▸ **Work instructions**
Your answer must be an exact copy of every record.

▸ **Exercise material**
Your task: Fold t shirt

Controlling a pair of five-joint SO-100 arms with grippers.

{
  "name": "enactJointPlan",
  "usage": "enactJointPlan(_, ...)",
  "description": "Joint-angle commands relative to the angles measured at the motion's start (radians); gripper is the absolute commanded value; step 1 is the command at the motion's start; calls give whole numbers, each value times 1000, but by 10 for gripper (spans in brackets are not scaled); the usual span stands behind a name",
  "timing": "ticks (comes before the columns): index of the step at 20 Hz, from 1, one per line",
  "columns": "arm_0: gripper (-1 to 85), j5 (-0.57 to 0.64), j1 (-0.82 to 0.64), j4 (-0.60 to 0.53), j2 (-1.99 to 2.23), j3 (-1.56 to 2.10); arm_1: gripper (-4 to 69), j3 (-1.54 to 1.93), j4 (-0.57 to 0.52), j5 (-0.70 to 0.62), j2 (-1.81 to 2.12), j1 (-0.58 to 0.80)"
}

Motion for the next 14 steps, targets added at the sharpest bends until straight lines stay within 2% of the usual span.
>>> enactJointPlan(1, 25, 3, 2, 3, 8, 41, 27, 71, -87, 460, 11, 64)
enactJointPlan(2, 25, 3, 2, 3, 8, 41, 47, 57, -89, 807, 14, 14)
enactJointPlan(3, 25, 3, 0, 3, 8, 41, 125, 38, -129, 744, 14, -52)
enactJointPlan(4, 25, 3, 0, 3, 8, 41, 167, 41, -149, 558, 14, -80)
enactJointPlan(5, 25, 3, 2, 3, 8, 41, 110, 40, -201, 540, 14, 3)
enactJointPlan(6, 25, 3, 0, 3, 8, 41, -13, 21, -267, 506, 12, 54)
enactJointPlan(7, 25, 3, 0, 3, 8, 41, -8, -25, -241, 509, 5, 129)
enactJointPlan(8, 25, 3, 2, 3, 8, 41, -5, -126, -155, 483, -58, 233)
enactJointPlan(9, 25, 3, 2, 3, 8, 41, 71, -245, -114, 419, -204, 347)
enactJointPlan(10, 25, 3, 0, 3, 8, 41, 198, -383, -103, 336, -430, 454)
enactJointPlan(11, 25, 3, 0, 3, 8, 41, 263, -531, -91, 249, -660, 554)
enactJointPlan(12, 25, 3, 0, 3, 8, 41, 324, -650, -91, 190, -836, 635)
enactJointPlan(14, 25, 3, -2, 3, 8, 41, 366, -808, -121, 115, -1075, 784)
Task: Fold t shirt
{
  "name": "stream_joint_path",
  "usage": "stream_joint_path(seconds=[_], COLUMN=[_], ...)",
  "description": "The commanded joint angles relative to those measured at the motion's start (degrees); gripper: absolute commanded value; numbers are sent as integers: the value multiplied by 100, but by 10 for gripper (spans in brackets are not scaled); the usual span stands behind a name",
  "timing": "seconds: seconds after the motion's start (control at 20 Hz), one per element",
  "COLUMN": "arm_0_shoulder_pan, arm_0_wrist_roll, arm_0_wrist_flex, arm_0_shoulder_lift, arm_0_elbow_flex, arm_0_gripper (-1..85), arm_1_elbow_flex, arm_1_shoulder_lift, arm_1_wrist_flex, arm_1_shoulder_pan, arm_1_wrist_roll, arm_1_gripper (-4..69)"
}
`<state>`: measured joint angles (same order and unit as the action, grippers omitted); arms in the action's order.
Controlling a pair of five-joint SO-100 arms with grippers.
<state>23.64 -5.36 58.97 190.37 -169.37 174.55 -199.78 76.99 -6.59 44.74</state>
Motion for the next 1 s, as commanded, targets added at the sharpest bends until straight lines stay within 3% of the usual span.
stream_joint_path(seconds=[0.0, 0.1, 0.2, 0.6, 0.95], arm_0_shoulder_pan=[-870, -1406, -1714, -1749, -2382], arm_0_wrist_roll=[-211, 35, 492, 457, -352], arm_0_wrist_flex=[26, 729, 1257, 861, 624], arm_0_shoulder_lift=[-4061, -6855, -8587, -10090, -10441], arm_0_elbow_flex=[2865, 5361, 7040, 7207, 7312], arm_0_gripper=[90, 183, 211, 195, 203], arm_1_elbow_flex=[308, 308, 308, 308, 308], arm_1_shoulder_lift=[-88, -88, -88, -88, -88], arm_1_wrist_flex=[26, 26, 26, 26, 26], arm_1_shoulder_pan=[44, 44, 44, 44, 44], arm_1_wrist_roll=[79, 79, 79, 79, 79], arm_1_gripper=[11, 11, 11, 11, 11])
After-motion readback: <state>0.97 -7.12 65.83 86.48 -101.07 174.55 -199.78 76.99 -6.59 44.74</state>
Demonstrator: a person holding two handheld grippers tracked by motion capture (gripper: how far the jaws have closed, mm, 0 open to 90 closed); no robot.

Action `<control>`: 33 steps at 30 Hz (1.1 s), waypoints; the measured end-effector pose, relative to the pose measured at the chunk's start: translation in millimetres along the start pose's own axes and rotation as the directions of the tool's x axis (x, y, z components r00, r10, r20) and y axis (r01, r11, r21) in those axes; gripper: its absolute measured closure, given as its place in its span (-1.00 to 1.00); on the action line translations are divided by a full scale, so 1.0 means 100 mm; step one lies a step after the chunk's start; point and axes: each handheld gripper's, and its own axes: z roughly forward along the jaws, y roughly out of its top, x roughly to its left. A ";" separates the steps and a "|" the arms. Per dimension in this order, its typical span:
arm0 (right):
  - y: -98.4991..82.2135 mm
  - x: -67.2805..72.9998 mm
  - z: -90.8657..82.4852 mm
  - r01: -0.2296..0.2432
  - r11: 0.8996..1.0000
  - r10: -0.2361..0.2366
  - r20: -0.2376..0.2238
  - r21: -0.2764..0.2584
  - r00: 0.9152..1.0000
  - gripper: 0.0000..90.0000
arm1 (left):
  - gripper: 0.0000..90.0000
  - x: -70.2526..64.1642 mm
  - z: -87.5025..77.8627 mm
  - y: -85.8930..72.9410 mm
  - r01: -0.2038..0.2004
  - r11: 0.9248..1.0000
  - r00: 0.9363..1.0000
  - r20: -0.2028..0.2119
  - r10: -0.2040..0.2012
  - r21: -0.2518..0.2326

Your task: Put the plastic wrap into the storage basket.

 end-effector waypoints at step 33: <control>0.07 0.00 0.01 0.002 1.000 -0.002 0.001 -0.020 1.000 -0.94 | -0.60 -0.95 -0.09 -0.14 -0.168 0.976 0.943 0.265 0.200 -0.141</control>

▸ **Task solution**
Your task: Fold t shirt

Controlling a pair of five-joint SO-100 arms with grippers.

{
  "name": "enactJointPlan",
  "usage": "enactJointPlan(_, ...)",
  "description": "Joint-angle commands relative to the angles measured at the motion's start (radians); gripper is the absolute commanded value; step 1 is the command at the motion's start; calls give whole numbers, each value times 1000, but by 10 for gripper (spans in brackets are not scaled); the usual span stands behind a name",
  "timing": "ticks (comes before the columns): index of the step at 20 Hz, from 1, one per line",
  "columns": "arm_0: gripper (-1 to 85), j5 (-0.57 to 0.64), j1 (-0.82 to 0.64), j4 (-0.60 to 0.53), j2 (-1.99 to 2.23), j3 (-1.56 to 2.10); arm_1: gripper (-4 to 69), j3 (-1.54 to 1.93), j4 (-0.57 to 0.52), j5 (-0.70 to 0.62), j2 (-1.81 to 2.12), j1 (-0.58 to 0.80)"
}

Motion for the next 14 steps, targets added at the sharpest bends until straight lines stay within 2% of the usual span.
>>> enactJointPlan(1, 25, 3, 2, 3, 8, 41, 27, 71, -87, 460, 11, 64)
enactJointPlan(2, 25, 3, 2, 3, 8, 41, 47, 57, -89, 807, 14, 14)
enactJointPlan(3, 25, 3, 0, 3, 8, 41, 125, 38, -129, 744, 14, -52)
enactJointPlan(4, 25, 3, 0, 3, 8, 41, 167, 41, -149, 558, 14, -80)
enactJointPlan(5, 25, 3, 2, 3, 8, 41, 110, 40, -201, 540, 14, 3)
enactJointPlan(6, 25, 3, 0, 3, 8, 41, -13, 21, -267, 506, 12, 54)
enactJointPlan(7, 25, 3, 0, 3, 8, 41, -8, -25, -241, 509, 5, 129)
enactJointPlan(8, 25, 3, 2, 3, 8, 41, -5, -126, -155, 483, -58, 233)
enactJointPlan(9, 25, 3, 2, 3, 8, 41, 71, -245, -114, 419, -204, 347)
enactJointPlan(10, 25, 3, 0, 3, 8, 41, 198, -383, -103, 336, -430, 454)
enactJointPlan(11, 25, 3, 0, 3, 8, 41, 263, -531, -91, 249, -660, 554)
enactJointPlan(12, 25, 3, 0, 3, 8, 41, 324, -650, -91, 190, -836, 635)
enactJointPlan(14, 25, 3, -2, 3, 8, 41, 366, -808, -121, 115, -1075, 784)
Task: Fold t shirt
{
  "name": "stream_joint_path",
  "usage": "stream_joint_path(seconds=[_], COLUMN=[_], ...)",
  "description": "The commanded joint angles relative to those measured at the motion's start (degrees); gripper: absolute commanded value; numbers are sent as integers: the value multiplied by 100, but by 10 for gripper (spans in brackets are not scaled); the usual span stands behind a name",
  "timing": "seconds: seconds after the motion's start (control at 20 Hz), one per element",
  "COLUMN": "arm_0_shoulder_pan, arm_0_wrist_roll, arm_0_wrist_flex, arm_0_shoulder_lift, arm_0_elbow_flex, arm_0_gripper (-1..85), arm_1_elbow_flex, arm_1_shoulder_lift, arm_1_wrist_flex, arm_1_shoulder_pan, arm_1_wrist_roll, arm_1_gripper (-4..69)"
}
`<state>`: measured joint angles (same order and unit as the action, grippers omitted); arms in the action's order.
Controlling a pair of five-joint SO-100 arms with grippers.
<state>23.64 -5.36 58.97 190.37 -169.37 174.55 -199.78 76.99 -6.59 44.74</state>
Motion for the next 1 s, as commanded, targets added at the sharpest bends until straight lines stay within 3% of the usual span.
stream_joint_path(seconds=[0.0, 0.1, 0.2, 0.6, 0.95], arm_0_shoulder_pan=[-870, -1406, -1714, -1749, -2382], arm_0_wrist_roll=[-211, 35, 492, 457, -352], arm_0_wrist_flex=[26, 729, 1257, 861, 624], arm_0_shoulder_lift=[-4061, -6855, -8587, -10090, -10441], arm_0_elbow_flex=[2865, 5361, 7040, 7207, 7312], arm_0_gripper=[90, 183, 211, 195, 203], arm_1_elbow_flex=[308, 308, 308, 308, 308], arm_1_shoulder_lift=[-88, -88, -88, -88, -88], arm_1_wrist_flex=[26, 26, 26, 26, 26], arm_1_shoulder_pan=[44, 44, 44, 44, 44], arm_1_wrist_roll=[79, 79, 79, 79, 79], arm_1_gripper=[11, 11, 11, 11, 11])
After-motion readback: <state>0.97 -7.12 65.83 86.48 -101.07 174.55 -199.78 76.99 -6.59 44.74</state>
Demonstrator: a person holding two handheld grippers tracked by motion capture (gripper: how far the jaws have closed, mm, 0 open to 90 closed); no robot.

Action `<control>`: 33 steps at 30 Hz (1.1 s), waypoints; the measured end-effector pose, relative to the pose measured at the chunk's start: translation in millimetres along the start pose's own axes and rotation as the directions of the tool's x axis (x, y, z components r00, r10, r20) and y axis (r01, r11, r21) in those axes; gripper: its absolute measured closure, given as its place in its span (-1.00 to 1.00); on the action line translations are divided by a full scale, so 1.0 means 100 mm; step one lies a step after the chunk's start; point and axes: each handheld gripper's, and its own axes: z roughly forward along the jaws, y roughly out of its top, x roughly to its left. A ";" separates the steps and a "|" the arms. Per dimension in this order, its typical span:
arm0 (right):
  - y: -98.4991..82.2135 mm
  - x: -67.2805..72.9998 mm
  - z: -90.8657..82.4852 mm
  - r01: -0.2296..0.2432
  - r11: 0.8996..1.0000
  - r10: -0.2361..0.2366
  - r20: -0.2376..0.2238
  - r21: -0.2764..0.2584
  - r00: 0.9152..1.0000
  - gripper: 0.0000..90.0000
arm1 (left):
  - gripper: 0.0000..90.0000
  - x: -70.2526..64.1642 mm
  - z: -87.5025..77.8627 mm
  - y: -85.8930..72.9410 mm
  - r01: -0.2038..0.2004
  - r11: 0.9248..1.0000
  - r00: 0.9363..1.0000
  - r20: -0.2028..0.2119
  - r10: -0.2040..0.2012
  - r21: -0.2518..0.2326

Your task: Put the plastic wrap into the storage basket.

 end-effector waypoints at step 33: <control>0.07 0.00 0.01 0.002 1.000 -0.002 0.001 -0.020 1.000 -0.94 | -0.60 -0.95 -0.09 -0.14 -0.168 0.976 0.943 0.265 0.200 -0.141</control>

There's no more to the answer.